6) STARS - Sustainability Tracking, Assessment and Rating System
Students enrolled in Cascadia's Bachelor of Applied Science degree in Sustainable Practices program have been gathering and entering campus sustainability data into AASHE's Sustainability Tracking, Assessment and Rating System so that we have a comprehensive baseline measurement for Cascadia's current sustainability performance. Once complete, we will use this assessment to prioritize future sustainability projects and programs, assess our progress, and compare our efforts to those of peer institutions. We hope to submit our first complete STARS report in fall 2017. This project is jointly led by Jodie Galvan, Asst. Director of Sustainable Practices at Cascadia College, and Abigail Lynam, PhD., Tenure Track Faculty at Cascadia College in coordination with Cassie Lubenow, Sustainability Coordinator at UW Bothell.
7) Classroom Garden Beds and Food Forest
Our classroom garden beds and campus Food Forest are used by students from many different programs as learning laboratories for botany, biology, environmental science, social science and language classes. Students especially interested in organic farming and permaculture are welcome to join our lab technicians and facilities team in caring for the sites which includes planning, composting, planting, watering and harvesting. Any excess food is donated to the food pantries on campus for students in need which reduces our waste disposal expenses and helps us meet our carbon emission reduction goals. This project is jointly led by Stephan Classen, Instructional and Classroom Support Technician 2, Jodie Galvan, Asst. Director of Sustainable Practices at Cascadia College, Cassie Lubenow, Sustainability Coordinator at UW Bothell, and Tyson Kemper, Grounds Supervisor at UW Bothell.

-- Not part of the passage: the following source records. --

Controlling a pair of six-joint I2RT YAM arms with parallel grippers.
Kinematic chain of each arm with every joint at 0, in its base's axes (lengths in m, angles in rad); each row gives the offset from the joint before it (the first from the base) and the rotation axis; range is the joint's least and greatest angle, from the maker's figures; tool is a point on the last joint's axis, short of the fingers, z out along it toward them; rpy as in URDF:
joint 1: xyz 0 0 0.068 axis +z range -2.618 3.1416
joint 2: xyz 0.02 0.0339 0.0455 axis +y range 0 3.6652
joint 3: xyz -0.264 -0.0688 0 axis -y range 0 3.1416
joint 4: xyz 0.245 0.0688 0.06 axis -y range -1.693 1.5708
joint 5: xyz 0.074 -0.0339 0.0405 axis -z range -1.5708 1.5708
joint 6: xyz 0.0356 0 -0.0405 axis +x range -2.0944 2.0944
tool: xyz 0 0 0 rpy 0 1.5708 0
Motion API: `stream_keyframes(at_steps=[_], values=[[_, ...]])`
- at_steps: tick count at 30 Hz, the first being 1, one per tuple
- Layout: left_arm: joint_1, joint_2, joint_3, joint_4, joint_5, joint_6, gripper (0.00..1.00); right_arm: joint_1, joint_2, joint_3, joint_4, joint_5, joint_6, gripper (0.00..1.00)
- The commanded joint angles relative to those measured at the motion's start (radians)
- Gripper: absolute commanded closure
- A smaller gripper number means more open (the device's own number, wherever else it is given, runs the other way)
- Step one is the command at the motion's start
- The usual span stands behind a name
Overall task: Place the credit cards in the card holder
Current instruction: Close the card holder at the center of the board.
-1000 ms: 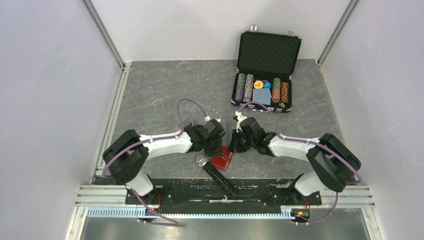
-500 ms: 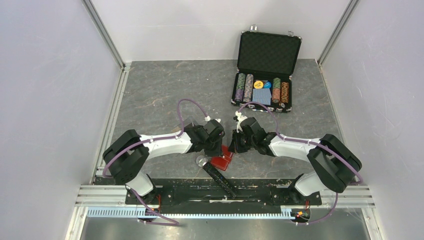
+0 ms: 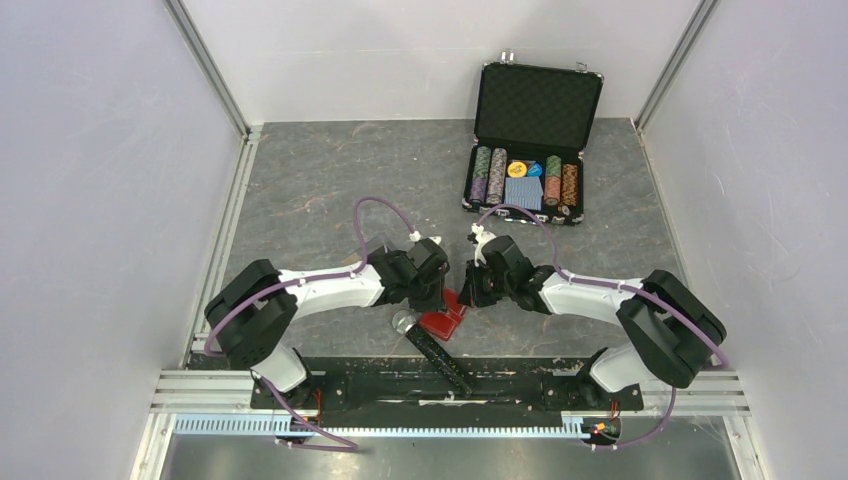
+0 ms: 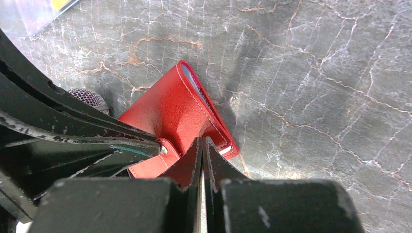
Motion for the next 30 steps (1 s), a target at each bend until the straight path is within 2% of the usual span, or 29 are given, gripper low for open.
stream_keyframes(at_steps=[1,8,21,30], values=[[0.013,-0.055,-0.004,0.064,-0.048,0.060,0.98,0.005,-0.012,-0.023,-0.050,0.013,-0.025,1.00],[0.014,-0.057,-0.005,0.044,-0.039,0.078,0.98,0.005,-0.010,-0.025,-0.049,0.007,-0.025,1.00],[0.017,0.053,-0.001,-0.003,-0.040,0.045,0.98,0.006,-0.018,-0.021,-0.050,0.005,-0.030,1.00],[0.017,0.045,0.003,-0.046,-0.078,0.027,0.98,0.019,-0.120,-0.020,0.003,-0.044,-0.048,1.00]])
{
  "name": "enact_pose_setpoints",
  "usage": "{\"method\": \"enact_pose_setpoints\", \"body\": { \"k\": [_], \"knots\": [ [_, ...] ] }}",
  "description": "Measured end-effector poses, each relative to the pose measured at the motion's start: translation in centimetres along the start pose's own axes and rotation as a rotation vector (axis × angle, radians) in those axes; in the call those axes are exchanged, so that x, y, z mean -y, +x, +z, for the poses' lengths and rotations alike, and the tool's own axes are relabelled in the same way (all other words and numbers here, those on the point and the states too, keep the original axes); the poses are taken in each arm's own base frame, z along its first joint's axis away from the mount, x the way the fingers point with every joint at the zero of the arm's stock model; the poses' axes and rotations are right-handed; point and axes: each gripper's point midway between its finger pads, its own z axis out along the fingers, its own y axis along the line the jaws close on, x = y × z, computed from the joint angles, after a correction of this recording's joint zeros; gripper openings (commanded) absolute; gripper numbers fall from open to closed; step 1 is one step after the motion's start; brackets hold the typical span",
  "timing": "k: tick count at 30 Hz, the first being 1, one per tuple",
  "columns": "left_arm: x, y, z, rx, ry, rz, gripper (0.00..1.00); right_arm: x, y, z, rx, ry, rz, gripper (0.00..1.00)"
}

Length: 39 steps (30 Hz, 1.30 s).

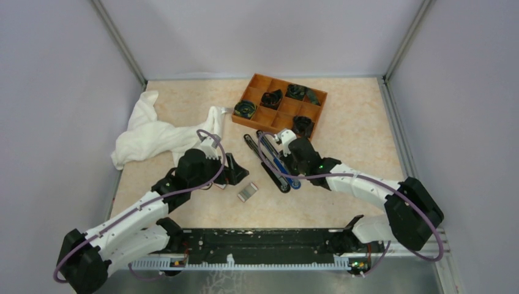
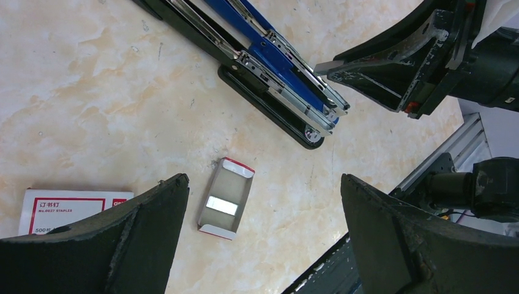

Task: Load the staples into the stapler

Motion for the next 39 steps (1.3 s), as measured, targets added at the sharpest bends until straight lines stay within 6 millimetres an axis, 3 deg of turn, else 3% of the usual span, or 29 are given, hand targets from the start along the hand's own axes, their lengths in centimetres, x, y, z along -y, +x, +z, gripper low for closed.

8) Waste Diversion Research
We are excited to take steps to continuously improve our waste diversion rates on campus. Beginning in the summer of 2017, we are conducting extensive surveys of our waste diversion rates across campus. Specifically, we are comparing waste diversion rates of triple bin stations with double stations (recycling and landfill) and single stations (landfill only). We hope to find that triple stations achieve significantly greater waste diversion rates. With this information, we can determine what type of waste stations we should provide and where we should provide them to achieve maximum waste diversion across campus. This project is jointly led by Jodie Galvan, Asst. Director of Sustainable Practices at Cascadia College, and Cassie Lubenow, Sustainability Coordinator at UW Bothell.
EcoChallenge is a global call to collective action. Each fall, we form teams on campus to compete in changing habits that benefit ourselves, our community and our planet. We love the energy that comes from being among thousands of participants representing more than 40 countries and we hope you will join us in healthy, vibrant, sustainable future. For more information or to join a team please contact Jodie Galvan, Asst. Director of Sustainable Practices at Cascadia College, or Cassie Lubenow, Sustainability Coordinator at UW Bothell. This project is jointly led by Abigail Lynam, PhD., Tenure Track Faculty at Cascadia College in coordination with Cassie Lubenow, Sustainability Coordinator at UW Bothell.